Tuesday, July 14, 2009

Benefits Administration Meeting

The valve was non-existant.
Satisfaction is quite distant.
My broken cells crawl away from you.

The screams need to emanate,
but surely it will be too late
for any fucking blood to boil through.

I'll go away at Big Brother's choice
and try to remember my own voice.
The ripping wounds will reproduce on steel.

I'll touch the wretched, stinging heat.
The rubber will burn under my feet.
I'll shake my chords until they cannot feel.

Monday, June 8, 2009

My Music Maker

What if he wakes up?
Where does that leave me?
A physiological explanation defying any deeper exploration of who's just ceased to be.
A stream of consciousness to be cast away, to begin another boring day that will go on and on without me.

After all it's a sin I commit almost every day.
I do whatever's necessary to get rid of all I saw.
Would I simply join the thoughts & delusions, take on the lives of myths and illusions as they fall away with a breath of new clean air?
Would I fall & falter off the edge of the altar; shall I disappear forever, would that be fair?

I've seen myself unable to get my sister to karate.
I once carried my mother's corpse around a department store.
These are the things I do when I'm asleep until I wake in fright and start to weep for fear that soon these sights could all be true.
So now I have to ask the question, scared to death to learn the lesson; am I just this happening to you?

Thursday, March 19, 2009

Flowers of Babel

You tried to be a part of evolutionary progress
denying that it's just a reactionary process.
Building better versions of a more perfect you,
wishing that the demons couldn't keep on coming through.
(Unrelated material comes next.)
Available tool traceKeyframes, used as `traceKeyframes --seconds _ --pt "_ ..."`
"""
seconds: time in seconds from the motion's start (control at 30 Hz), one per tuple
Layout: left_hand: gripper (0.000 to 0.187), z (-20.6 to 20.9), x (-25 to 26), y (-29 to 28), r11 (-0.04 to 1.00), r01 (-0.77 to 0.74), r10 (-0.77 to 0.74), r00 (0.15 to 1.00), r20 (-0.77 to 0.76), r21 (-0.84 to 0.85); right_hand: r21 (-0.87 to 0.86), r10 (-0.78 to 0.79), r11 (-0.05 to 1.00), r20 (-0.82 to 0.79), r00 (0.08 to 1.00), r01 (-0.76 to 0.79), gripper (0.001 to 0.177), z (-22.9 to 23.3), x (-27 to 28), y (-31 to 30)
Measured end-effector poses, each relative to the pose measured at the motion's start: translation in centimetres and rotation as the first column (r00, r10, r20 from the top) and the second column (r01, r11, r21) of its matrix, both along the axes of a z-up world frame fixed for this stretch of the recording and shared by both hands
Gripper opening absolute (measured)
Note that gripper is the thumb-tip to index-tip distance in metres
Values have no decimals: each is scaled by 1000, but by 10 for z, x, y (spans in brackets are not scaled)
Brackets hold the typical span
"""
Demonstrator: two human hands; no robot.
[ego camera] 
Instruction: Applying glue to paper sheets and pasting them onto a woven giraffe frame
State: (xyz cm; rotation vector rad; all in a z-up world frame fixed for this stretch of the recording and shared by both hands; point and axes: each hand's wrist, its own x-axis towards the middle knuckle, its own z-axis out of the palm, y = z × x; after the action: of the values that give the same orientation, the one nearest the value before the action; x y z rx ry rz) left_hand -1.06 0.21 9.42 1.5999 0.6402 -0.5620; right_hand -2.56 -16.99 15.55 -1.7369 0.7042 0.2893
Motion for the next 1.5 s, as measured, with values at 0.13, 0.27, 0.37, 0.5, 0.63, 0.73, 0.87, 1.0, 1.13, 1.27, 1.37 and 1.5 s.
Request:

But you're still the same disgusting mass of sins & effigies
stealing will from addicts and self-esteem from refugees.
The hatred still sticks right to you in places you brought love,
the apathy & anger fitting like a nice, warm glove.

The voices you emit shed not light for all to see,
the echoes & the ripples breaking down what made them free.
You scream at these realizations, knowing there's little time left for you to hate her.
There's just enough to recall this, forget the freak, you're just nature.*

Stone Sour, "Omega" ('Stone Sour', 2002)

Tuesday, March 3, 2009

Carnivorous Decisions

I speak to you in times of regret
but all you want is someone to come pay your debts.
The mechanical changes take place without force
but my brain & my body have entered divorce.
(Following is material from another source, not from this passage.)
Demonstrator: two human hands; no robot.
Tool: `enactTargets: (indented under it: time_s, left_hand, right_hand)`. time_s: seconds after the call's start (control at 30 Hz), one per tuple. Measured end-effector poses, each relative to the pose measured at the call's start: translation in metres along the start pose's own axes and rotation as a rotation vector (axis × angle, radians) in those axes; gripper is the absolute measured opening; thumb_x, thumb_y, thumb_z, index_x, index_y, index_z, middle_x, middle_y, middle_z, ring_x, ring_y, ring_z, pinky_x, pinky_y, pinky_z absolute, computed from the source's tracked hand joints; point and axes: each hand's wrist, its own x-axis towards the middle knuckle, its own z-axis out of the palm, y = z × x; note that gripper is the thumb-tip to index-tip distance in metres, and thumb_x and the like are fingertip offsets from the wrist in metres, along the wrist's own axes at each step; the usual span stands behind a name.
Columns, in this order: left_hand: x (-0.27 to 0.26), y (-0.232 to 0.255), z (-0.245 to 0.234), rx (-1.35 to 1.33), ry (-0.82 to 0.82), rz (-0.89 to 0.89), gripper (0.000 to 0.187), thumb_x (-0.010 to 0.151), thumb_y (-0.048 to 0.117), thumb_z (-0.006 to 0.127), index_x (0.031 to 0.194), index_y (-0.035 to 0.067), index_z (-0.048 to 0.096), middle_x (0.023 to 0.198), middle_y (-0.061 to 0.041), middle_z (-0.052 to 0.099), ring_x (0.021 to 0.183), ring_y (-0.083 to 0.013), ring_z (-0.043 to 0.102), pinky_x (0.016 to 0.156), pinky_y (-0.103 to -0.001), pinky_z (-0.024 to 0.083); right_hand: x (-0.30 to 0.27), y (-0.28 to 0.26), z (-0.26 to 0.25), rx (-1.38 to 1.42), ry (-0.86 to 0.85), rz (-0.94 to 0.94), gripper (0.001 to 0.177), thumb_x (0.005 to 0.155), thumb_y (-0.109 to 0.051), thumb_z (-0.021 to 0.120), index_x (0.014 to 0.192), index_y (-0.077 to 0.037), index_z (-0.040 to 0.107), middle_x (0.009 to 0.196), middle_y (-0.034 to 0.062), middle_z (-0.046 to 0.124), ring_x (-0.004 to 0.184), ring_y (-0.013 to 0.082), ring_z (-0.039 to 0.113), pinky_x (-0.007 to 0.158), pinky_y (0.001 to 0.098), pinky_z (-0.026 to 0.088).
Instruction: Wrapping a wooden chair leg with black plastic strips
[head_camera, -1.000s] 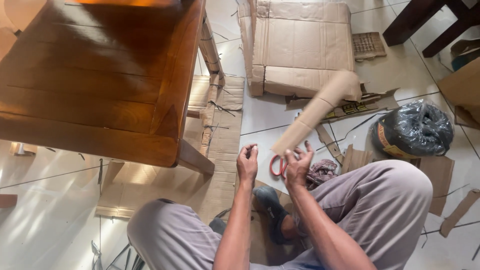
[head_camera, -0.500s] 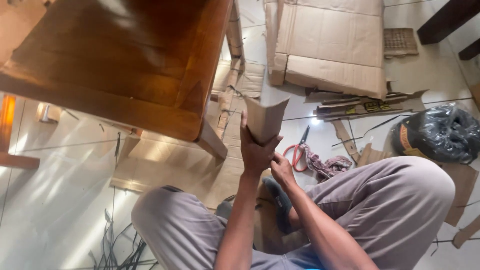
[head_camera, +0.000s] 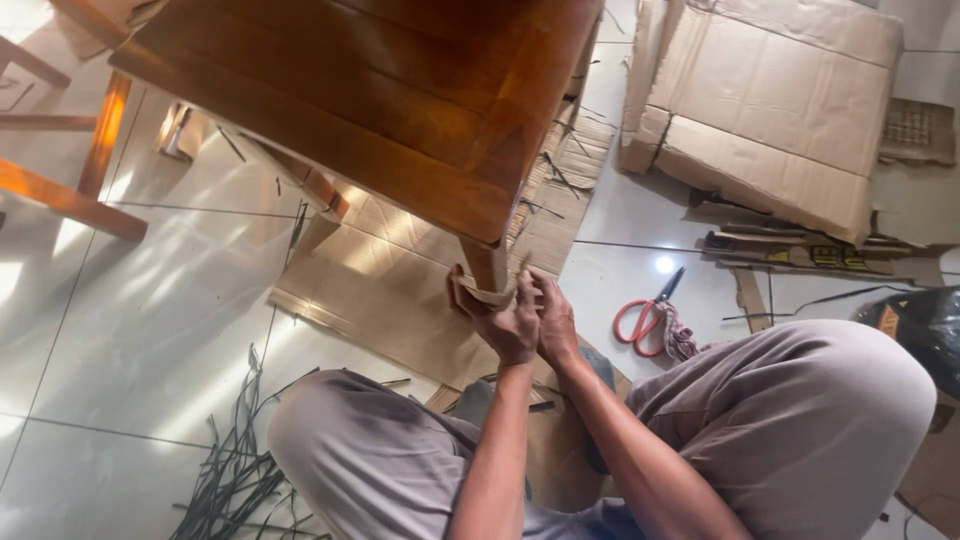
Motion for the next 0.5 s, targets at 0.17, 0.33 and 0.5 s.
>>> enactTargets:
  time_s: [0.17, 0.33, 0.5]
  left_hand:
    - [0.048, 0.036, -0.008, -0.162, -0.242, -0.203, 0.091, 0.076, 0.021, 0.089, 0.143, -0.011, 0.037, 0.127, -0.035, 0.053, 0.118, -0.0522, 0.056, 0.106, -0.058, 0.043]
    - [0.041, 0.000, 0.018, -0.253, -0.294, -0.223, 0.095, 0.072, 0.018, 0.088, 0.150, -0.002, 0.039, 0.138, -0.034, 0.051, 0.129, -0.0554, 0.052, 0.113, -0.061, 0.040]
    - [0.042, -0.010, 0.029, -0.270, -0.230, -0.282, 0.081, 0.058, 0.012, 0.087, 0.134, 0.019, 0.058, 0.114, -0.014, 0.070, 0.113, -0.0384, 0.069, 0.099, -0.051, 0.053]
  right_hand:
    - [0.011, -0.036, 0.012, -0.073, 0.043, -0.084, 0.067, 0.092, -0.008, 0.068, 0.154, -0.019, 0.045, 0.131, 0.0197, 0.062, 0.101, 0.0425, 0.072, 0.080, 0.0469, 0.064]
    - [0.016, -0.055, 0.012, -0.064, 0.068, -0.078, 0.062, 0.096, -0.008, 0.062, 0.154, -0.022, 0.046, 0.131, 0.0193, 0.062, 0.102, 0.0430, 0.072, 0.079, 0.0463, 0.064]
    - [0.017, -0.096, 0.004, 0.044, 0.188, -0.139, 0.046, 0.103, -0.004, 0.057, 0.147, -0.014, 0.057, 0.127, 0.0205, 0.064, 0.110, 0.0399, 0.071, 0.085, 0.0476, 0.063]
These confessions of mine should relieve all the pain
but they still do nothing to treat the stain.
The breaking of bones meets the mending of fences
but you are unwise to lower your defenses.

Wings of tattered veins reach out to envelop
but they will refuse to let you develop.
The scorching of skin is a sure vital sign
but the anguish comes from intelligent design.

I'm leaving this earth broken & marred
but you will be the one wearing my scars.
The jaws of the maker could swallow us whole
but I will not die without taking your soul.